*Instructions for the task*
Lines of the data that contain the word "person" are the ones to copy.

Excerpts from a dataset
|---|

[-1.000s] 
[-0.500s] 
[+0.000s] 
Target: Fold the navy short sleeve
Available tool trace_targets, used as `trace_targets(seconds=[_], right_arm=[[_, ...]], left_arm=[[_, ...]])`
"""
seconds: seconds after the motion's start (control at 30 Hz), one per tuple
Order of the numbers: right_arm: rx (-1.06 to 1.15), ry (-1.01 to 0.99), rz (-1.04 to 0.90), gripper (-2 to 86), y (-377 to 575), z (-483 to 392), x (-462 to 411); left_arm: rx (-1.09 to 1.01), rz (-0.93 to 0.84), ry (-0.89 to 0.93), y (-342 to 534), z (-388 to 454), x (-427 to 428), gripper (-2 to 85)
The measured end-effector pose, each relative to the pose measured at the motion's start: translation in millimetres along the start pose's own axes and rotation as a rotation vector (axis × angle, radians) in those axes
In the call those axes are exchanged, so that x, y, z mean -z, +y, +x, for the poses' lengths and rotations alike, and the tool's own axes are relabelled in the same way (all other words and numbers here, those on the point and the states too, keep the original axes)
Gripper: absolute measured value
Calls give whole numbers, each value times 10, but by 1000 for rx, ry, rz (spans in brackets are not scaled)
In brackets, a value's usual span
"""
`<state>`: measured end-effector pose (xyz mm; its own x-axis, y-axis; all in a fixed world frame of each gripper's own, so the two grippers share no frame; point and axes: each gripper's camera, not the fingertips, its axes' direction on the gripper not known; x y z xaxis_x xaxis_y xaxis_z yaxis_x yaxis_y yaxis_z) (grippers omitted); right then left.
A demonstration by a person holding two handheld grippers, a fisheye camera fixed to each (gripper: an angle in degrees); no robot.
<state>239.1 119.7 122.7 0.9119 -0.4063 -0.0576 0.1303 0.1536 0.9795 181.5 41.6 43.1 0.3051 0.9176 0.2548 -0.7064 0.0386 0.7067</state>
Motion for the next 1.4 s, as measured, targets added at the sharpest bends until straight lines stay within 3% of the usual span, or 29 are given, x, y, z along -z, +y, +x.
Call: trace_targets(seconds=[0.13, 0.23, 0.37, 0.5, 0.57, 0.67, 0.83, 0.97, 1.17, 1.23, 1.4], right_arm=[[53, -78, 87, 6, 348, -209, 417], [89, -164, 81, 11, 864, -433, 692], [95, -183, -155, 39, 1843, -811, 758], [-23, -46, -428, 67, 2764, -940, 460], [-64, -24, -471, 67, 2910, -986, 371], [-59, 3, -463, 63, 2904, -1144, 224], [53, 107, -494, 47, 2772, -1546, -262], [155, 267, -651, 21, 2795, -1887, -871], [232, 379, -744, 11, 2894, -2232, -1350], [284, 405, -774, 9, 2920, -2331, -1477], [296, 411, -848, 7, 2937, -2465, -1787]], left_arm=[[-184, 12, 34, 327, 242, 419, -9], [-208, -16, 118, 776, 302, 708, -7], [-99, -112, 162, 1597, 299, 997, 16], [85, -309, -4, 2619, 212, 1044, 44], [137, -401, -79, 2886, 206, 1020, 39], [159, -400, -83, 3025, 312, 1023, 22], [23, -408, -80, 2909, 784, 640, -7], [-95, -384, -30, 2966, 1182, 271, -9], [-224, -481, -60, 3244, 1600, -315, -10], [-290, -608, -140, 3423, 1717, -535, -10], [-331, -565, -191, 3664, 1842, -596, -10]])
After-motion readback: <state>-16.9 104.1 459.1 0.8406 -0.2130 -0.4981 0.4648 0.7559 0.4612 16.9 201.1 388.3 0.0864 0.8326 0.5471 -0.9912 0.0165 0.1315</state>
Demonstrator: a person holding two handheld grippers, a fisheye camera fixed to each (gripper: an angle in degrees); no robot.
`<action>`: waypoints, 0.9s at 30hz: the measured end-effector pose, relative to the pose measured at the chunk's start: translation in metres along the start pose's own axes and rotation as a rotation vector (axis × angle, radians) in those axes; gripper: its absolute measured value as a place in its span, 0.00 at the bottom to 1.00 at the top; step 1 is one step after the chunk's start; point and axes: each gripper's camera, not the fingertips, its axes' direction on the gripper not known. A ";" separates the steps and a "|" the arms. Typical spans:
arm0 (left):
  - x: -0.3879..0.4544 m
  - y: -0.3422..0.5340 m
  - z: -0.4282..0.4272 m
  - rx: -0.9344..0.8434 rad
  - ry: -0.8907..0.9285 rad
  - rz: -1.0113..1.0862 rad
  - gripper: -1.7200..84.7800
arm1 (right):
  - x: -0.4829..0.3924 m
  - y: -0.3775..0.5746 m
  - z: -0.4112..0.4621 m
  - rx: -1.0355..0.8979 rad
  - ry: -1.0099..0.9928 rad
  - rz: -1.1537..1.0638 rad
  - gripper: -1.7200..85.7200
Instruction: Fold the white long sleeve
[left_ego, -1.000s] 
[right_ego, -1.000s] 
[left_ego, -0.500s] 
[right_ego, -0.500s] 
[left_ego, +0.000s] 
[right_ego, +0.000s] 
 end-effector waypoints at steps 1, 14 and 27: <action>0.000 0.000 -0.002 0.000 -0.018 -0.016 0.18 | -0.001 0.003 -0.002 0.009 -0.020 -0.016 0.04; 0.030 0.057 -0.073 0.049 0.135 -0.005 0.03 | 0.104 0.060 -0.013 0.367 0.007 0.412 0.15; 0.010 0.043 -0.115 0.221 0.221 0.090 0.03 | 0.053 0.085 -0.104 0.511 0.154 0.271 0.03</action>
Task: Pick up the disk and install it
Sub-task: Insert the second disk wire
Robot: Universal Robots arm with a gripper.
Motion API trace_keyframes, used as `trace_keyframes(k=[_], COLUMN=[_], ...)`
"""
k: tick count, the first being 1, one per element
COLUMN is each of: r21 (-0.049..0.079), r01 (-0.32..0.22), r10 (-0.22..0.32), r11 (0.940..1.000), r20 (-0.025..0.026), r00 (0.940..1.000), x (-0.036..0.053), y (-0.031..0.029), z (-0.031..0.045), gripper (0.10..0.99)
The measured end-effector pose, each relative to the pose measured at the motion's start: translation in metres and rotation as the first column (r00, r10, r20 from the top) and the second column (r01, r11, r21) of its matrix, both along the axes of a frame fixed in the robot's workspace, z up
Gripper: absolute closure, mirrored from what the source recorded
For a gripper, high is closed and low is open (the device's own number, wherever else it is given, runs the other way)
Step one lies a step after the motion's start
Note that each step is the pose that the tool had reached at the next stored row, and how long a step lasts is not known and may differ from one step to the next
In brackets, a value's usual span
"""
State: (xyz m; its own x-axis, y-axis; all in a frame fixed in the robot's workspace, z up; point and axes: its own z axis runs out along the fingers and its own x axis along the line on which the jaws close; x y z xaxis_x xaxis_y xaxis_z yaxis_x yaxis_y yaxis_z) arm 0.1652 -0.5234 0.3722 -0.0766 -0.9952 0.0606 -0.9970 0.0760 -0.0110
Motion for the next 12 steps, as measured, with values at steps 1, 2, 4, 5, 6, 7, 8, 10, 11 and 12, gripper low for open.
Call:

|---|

*Output for this exercise*
A demonstration by a person holding two handheld grippers, a fisheye camera fixed to each (gripper: an angle in degrees); no robot.
Demonstrator: a person holding two handheld grippers, a fisheye camera fixed to each (gripper: an angle in degrees); no robot.

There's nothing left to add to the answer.